This article is intended to provide a brief introduction to the characteristics of automotive HVAC systems and details how to use an intelligent power driver to control the positioning of the venting valve.

Today, automotive air conditioning ventilation systems have become very popular, and the market demand for HVAC systems has been comparable to the number of factory vehicles.

HVAC systems can be basically divided into three categories: manual air conditioning, semi-automatic air conditioning and fully automatic air conditioning.

These three systems exist in different regional markets and automotive markets.

Ventilation valves for automatic and semi-automatic air conditioners are driven by stepper motors or DC motors.

The purpose of this paper is to analyze the features and benefits of using ST's smart power devices to drive and control electric valves in advanced HVAC systems.

ST's intelligent power driver integrates an SPI bus control stage and multiple protection functions. It integrates 8 or 6 half-bridge circuits in the output stage and can drive DC motors and stepper motors in multiple configurations.

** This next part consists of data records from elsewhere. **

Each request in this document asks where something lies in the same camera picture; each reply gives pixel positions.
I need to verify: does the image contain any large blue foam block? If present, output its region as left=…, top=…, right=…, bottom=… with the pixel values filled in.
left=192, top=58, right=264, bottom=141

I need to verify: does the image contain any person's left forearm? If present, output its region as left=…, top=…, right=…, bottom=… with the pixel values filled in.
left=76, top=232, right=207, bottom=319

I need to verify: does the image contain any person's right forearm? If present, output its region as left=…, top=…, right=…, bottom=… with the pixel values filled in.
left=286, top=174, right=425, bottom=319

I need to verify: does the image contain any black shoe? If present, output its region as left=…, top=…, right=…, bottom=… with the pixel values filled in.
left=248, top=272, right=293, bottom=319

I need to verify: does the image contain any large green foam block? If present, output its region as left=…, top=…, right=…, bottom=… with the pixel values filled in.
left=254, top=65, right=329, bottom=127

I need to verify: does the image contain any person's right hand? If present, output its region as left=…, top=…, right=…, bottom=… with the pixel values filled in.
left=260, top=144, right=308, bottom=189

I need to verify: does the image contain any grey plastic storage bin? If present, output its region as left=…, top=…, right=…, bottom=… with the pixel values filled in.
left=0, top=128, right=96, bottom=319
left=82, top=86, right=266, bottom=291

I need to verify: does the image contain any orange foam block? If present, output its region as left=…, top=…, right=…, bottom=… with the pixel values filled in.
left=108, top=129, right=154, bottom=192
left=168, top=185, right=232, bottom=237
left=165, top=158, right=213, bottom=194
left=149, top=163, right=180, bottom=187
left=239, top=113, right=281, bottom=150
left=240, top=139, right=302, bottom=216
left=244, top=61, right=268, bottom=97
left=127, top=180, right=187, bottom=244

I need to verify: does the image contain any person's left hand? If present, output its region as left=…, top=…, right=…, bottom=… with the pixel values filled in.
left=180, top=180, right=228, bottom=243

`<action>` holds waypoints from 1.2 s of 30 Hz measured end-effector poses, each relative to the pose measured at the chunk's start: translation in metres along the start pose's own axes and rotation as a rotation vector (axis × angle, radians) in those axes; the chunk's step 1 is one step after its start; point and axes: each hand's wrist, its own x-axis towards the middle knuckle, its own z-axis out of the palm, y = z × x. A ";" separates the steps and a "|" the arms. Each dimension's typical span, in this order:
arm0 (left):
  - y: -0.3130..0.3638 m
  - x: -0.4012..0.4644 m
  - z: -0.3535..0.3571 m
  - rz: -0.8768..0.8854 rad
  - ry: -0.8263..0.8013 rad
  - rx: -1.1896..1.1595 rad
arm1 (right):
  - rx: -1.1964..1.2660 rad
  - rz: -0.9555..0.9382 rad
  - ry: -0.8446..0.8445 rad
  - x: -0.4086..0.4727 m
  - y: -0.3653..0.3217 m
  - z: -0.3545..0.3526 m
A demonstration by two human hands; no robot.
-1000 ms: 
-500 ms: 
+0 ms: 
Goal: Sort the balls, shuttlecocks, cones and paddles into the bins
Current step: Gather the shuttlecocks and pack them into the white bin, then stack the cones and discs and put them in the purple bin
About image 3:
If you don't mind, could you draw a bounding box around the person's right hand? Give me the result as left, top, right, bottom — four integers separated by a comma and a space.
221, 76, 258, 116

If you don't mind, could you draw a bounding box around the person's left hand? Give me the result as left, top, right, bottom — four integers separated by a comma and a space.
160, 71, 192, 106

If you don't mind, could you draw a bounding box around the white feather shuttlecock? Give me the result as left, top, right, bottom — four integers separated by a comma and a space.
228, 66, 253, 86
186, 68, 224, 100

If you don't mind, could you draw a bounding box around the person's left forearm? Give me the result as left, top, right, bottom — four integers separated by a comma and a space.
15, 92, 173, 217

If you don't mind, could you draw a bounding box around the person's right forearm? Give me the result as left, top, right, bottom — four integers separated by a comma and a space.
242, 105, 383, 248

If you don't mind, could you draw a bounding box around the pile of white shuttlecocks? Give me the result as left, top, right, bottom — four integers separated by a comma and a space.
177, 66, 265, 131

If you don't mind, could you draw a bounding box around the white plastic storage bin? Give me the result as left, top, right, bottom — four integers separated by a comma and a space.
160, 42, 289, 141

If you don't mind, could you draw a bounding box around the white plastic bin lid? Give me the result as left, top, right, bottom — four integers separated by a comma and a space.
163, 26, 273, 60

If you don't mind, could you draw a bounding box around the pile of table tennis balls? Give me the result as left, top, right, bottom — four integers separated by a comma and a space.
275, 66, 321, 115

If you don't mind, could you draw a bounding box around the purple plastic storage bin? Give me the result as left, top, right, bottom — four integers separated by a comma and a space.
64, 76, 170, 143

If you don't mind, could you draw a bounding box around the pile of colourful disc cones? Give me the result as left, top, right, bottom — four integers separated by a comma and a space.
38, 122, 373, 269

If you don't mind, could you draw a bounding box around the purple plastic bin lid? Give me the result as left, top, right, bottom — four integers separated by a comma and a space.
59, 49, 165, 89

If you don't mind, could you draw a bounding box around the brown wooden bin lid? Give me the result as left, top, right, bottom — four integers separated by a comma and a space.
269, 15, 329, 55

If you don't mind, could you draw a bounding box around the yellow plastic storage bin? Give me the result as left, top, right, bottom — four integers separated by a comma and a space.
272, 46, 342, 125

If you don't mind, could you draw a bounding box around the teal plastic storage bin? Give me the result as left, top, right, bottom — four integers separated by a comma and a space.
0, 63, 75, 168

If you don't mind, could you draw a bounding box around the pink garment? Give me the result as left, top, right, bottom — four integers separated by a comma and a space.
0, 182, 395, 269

The synchronous running motor provides current feedback.

In the new two devices, one integrates a switched-mode power module to control an external boost converter that can simultaneously drive four stepper motors (bipolar motors) or not through boost converters. Drive three stepper motors in sequence. In DC motor applications, these devices can simultaneously drive up to 4 DC motors or drive 7 DC motors in sequence.

In addition, two current monitoring functions using multiplexing technology can detect motor current. With the appropriate external hardware, the signals of these two current monitoring functions can be managed, enabling these drivers to support sensorless position detection algorithms, which saves potentiometers on DC motors.

Foreword

The HVAC system delivers cold or hot air to the cabin, providing a safe, comfortable and relaxing environment for passengers and drivers, improving the visibility of the windows and mirrors, and filtering out pollen from the cabin. , dust and odor.

Recently, we have seen a significant increase in demand for air conditioning systems in small cars. In order to ensure that the car rides as comfortable as the sofa at home, the air conditioning system has become increasingly complex and there are more and more regulations. In fact, modern air conditioning systems divide the interior into four distinct areas, with independent climate control for each area. Therefore, today there is almost no car that does not have a HVAC system. The output of the air-conditioning system is almost equal to the output of the car.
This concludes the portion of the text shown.